== Work instruction ==
Pull each line holding the word "image" from the data.

[[ Data to use, beginning ]]

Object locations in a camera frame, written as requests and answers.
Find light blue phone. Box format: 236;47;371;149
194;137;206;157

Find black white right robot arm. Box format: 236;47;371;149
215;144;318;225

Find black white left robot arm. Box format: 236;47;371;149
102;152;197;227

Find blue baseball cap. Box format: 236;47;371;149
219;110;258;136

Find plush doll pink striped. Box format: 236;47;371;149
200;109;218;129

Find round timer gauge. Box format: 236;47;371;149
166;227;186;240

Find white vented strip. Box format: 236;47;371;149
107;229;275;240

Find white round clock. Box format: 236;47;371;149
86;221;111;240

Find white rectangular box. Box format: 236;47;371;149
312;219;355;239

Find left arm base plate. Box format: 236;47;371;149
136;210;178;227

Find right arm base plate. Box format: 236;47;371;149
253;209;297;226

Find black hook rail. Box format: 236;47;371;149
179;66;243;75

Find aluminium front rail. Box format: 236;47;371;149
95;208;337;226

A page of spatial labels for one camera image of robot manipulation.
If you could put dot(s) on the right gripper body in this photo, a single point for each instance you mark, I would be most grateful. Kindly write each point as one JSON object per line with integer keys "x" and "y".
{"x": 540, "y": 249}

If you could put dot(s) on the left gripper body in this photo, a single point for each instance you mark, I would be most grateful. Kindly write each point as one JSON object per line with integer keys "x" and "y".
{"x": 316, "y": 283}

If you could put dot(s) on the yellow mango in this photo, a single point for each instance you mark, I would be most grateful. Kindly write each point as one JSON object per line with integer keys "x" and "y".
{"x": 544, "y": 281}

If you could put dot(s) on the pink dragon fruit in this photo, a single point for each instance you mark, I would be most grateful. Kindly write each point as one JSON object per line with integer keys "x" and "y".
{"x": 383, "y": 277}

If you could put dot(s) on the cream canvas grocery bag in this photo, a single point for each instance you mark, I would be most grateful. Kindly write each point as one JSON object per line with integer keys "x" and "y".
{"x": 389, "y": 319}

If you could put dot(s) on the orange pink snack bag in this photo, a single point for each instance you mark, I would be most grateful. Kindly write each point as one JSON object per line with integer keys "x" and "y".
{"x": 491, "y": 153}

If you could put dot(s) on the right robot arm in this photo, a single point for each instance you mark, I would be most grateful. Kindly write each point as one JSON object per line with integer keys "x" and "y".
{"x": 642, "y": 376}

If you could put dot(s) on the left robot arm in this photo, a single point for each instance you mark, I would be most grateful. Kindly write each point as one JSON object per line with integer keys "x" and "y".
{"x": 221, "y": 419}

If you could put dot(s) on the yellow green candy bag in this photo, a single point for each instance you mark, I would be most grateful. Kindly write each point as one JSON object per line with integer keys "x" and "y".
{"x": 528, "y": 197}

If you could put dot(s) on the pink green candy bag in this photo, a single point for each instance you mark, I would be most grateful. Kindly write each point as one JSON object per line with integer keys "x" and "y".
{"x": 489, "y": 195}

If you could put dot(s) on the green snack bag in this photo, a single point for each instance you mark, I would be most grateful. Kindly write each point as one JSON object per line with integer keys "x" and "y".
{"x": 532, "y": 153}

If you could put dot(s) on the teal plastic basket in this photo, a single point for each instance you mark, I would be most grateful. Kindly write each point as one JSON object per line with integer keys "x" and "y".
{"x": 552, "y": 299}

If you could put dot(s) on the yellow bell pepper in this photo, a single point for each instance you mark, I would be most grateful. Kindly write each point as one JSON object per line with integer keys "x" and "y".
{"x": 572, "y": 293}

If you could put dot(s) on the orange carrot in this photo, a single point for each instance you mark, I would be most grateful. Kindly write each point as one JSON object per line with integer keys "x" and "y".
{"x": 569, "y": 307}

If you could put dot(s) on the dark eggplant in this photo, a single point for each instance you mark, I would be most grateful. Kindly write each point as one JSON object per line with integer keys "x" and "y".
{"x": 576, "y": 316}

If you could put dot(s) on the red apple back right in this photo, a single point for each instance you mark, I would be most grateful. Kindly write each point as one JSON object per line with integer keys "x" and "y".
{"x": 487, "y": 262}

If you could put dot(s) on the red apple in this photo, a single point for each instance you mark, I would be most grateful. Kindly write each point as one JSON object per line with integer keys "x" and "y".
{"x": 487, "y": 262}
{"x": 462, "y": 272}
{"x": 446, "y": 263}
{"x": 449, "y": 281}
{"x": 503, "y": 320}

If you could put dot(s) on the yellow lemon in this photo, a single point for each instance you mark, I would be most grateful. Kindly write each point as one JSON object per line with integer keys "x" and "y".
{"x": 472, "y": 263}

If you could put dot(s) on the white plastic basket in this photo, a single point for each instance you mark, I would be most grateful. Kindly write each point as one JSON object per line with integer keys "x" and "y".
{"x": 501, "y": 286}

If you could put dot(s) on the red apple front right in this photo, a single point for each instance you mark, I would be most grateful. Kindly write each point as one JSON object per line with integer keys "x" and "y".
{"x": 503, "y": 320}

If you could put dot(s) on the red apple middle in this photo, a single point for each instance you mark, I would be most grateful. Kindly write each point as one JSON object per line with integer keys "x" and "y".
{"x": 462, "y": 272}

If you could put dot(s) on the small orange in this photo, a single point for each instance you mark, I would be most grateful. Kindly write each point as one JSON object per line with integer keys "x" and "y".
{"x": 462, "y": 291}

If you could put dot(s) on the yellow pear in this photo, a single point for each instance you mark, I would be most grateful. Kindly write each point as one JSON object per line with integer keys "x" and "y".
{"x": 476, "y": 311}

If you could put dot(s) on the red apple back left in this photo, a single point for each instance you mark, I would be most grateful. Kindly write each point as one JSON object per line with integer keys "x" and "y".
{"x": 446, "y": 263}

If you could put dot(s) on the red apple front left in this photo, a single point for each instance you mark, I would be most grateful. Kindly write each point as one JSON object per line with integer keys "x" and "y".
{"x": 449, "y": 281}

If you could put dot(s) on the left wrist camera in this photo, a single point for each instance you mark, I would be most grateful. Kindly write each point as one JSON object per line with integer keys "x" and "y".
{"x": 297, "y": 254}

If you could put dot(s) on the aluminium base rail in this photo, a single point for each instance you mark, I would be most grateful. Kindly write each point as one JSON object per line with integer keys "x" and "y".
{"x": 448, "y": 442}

[[ Data to use, end ]]
[[ Data to use, beginning ]]

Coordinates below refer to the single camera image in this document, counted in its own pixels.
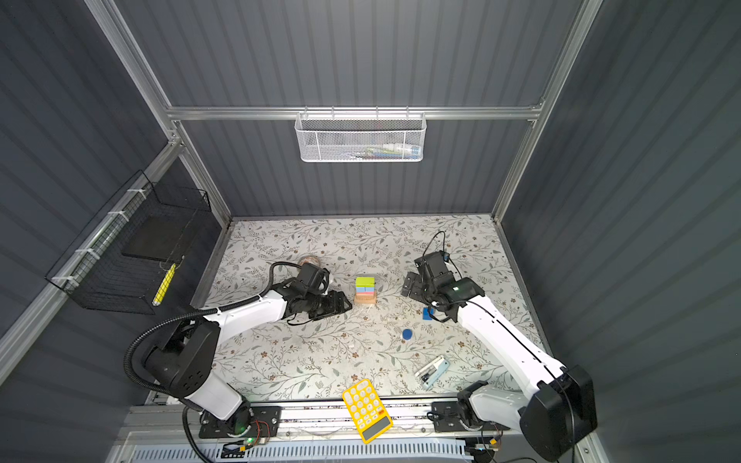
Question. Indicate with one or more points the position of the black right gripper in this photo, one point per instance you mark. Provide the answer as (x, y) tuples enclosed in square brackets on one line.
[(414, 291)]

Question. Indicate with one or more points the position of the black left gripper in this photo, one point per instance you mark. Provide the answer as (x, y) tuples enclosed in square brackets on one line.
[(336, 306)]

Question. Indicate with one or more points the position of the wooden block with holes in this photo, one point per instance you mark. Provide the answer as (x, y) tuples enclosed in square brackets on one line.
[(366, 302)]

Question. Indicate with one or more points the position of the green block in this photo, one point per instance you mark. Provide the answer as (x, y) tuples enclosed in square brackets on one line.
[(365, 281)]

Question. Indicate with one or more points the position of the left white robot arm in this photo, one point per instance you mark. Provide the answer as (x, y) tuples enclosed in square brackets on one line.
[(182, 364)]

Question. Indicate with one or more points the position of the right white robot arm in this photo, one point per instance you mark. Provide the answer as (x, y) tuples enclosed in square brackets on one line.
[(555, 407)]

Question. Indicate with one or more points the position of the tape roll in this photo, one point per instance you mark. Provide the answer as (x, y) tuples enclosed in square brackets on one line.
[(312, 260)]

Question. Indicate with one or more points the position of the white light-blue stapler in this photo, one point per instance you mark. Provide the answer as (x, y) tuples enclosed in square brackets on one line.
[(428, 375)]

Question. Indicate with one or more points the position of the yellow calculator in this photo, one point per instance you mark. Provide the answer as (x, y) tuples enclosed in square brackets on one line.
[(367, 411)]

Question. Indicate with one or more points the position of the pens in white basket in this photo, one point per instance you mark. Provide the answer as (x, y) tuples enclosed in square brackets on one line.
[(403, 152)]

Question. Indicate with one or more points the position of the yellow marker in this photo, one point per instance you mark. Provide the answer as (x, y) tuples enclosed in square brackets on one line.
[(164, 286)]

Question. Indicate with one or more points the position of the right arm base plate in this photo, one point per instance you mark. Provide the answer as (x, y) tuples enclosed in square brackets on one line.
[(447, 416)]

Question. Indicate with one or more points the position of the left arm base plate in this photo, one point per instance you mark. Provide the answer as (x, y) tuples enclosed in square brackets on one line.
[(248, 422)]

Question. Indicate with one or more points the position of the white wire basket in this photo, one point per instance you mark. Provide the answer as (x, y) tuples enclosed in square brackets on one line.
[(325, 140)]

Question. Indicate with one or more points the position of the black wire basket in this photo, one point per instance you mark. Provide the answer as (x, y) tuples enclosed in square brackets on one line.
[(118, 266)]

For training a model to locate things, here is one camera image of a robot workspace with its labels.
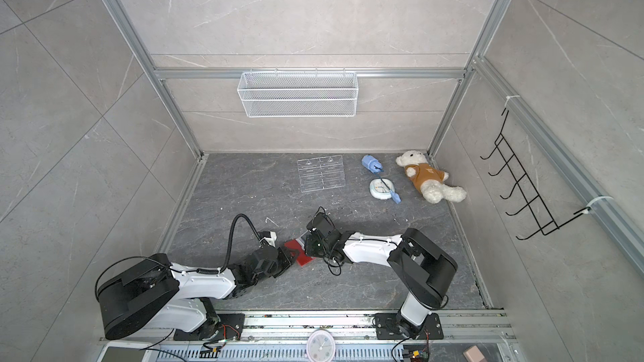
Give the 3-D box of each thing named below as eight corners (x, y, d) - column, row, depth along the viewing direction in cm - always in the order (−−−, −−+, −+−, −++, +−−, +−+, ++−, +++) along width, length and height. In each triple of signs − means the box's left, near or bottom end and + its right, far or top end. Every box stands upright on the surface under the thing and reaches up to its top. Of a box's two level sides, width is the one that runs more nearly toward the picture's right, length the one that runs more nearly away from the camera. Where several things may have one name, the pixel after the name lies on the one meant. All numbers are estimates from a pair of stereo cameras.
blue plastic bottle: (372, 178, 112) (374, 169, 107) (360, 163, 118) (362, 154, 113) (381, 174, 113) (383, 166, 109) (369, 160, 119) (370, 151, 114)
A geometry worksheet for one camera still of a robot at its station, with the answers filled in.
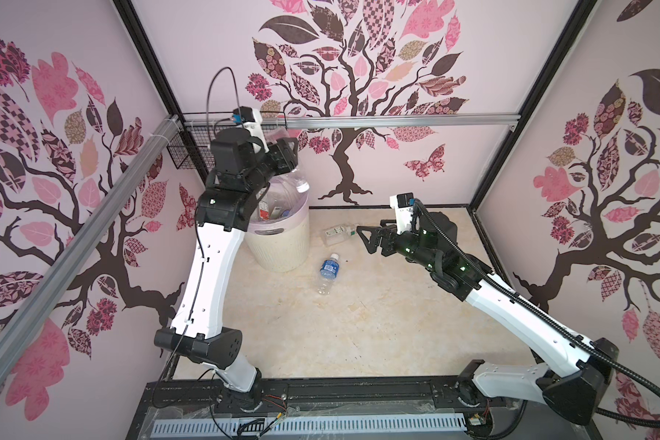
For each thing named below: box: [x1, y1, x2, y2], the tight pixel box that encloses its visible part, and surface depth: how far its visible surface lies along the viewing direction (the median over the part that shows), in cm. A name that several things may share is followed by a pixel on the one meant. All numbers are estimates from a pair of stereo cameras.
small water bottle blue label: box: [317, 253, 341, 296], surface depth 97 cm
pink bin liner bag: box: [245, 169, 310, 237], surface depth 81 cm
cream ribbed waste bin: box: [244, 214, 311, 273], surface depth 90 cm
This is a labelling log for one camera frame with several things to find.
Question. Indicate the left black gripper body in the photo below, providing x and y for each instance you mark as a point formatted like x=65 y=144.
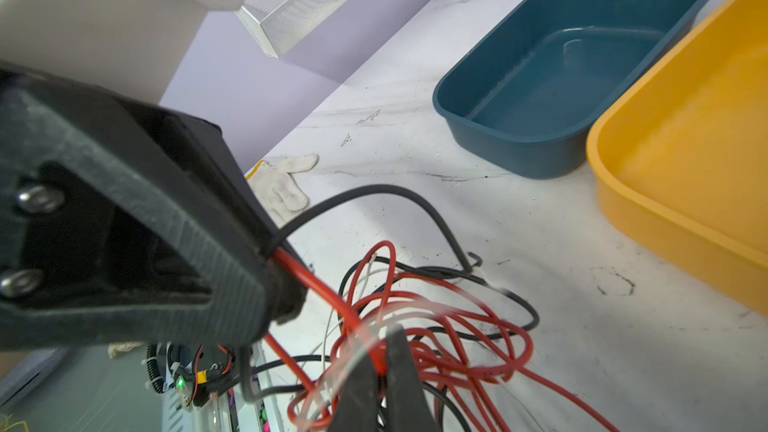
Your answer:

[[ Data to use, end ]]

== Answer to this task ==
A page of spatial labels for one camera image of robot manipulation.
Coordinates below refer to the single camera image in this document, counted in its own pixels.
For training a model to locate things, here is one camera image of a robot workspace with its labels.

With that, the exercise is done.